◆ Assigned task
Copy the entries exactly, through the "the photo below" line.

◆ Provided information
--------------------
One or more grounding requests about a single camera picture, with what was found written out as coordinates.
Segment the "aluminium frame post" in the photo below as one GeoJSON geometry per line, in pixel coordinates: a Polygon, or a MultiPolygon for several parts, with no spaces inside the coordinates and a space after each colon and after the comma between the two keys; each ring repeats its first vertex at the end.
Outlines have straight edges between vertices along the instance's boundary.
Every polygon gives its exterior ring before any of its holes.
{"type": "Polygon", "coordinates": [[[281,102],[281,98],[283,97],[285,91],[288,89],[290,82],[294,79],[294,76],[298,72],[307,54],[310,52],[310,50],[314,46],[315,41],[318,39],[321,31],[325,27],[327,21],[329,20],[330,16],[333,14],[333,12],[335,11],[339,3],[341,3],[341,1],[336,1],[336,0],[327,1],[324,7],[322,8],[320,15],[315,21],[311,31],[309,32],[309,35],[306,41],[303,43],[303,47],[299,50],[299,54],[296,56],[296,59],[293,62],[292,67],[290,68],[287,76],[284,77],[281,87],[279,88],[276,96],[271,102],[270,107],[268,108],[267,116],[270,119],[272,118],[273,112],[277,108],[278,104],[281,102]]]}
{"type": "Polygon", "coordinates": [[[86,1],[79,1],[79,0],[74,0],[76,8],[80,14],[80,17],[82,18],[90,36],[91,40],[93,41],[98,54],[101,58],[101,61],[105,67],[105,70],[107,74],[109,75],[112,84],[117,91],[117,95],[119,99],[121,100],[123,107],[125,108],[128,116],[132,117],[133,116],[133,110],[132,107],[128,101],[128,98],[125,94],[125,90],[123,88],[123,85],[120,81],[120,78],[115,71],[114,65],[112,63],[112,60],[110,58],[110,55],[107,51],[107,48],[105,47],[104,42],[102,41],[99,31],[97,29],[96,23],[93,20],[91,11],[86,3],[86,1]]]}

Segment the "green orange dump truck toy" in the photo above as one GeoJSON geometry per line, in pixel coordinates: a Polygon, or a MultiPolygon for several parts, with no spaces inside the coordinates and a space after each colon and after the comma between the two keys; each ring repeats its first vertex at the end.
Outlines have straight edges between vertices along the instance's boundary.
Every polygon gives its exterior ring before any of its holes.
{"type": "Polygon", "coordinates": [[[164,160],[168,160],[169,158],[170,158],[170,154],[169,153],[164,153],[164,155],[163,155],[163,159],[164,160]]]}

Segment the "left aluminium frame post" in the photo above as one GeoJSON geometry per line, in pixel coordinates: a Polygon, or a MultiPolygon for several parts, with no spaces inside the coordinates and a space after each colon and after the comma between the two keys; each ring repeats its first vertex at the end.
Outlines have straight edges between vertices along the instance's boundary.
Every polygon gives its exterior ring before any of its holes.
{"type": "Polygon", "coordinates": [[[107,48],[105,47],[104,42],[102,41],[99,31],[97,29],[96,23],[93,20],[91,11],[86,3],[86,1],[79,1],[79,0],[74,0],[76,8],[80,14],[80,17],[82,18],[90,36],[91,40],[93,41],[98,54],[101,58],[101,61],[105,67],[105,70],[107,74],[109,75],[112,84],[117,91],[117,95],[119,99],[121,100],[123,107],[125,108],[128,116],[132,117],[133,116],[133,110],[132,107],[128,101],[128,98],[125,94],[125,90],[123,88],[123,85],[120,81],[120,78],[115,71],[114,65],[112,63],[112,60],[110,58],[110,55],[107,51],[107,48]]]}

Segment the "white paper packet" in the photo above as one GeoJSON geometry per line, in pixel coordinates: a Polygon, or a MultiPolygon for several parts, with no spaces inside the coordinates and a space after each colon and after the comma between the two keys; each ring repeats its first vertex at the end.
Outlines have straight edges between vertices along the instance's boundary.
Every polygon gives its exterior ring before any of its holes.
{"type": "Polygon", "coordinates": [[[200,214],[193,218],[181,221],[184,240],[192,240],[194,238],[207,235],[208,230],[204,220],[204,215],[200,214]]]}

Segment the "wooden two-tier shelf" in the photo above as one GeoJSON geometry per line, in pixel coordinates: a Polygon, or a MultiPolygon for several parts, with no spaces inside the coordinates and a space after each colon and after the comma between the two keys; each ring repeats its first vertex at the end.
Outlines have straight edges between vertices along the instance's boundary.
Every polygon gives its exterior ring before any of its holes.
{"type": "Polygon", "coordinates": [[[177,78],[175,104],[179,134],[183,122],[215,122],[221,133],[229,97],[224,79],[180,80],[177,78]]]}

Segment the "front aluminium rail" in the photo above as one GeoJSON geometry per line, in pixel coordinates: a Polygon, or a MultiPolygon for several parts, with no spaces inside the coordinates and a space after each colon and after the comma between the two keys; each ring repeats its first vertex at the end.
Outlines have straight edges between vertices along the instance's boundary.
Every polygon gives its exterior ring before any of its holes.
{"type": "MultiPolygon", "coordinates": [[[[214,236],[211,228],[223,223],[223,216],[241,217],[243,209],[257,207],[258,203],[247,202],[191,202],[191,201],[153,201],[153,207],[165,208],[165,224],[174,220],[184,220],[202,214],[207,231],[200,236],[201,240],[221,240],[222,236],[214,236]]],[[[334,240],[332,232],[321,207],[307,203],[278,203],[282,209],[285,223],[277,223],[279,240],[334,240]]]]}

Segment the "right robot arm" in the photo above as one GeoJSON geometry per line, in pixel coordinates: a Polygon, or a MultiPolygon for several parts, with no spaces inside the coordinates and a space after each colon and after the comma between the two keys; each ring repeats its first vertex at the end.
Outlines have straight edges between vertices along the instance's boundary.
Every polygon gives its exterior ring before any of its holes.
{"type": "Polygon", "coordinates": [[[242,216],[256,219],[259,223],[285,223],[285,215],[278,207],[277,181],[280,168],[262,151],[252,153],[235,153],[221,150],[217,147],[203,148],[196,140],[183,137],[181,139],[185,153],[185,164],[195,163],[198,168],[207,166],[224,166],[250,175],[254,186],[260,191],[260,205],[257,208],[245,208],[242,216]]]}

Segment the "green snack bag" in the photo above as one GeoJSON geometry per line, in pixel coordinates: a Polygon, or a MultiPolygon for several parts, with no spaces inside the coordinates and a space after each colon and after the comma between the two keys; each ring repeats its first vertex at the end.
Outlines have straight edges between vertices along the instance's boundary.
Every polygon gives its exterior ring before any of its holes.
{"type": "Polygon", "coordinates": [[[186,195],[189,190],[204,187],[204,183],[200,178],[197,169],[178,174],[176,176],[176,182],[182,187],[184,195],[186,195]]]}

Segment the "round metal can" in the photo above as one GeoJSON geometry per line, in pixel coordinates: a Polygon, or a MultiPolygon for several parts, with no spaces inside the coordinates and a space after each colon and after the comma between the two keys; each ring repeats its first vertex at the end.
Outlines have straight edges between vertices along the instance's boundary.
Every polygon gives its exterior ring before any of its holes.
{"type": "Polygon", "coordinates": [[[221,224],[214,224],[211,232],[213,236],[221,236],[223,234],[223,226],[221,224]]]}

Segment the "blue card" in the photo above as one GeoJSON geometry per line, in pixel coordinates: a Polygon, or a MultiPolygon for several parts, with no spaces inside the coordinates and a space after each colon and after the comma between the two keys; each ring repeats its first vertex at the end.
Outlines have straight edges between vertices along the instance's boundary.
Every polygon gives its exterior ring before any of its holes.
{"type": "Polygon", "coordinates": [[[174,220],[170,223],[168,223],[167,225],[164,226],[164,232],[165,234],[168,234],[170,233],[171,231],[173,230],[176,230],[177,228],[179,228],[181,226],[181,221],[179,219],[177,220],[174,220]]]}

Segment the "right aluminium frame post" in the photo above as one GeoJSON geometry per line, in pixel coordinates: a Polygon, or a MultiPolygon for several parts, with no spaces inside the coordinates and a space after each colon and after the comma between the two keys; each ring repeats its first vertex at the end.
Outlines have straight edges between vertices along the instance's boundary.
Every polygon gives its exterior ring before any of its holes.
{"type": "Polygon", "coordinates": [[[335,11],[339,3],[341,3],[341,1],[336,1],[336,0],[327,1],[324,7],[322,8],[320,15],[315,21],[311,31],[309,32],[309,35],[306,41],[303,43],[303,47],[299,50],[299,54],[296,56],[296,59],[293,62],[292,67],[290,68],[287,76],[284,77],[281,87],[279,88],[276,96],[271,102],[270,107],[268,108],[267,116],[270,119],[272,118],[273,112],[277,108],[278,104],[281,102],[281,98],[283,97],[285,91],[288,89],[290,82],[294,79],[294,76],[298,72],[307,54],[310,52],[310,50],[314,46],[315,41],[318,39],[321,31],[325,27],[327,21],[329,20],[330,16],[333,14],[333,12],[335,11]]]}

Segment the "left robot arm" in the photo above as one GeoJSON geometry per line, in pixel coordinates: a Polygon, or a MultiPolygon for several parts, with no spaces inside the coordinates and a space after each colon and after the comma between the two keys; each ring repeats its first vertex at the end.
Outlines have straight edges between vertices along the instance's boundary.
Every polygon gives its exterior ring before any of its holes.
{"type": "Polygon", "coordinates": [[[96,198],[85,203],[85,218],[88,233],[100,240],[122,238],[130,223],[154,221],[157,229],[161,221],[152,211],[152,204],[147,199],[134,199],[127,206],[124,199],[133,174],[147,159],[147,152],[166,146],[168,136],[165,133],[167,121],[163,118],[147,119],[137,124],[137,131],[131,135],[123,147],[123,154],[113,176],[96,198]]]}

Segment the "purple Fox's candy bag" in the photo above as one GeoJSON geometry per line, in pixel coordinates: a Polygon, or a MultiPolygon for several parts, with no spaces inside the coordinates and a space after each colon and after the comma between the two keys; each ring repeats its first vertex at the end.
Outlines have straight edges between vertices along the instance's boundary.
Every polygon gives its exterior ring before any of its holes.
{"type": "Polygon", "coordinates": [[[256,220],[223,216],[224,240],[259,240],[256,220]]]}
--------------------
◆ Exercise answer
One or more grounding requests about a single camera picture, with what was found written out as coordinates.
Segment the "aluminium frame post" in the photo below as one GeoJSON geometry per line, in pixel coordinates: a Polygon, or a MultiPolygon for several parts, with no spaces inside the coordinates and a space after each colon and after the comma between the two keys; each ring repeats its first vertex at the end.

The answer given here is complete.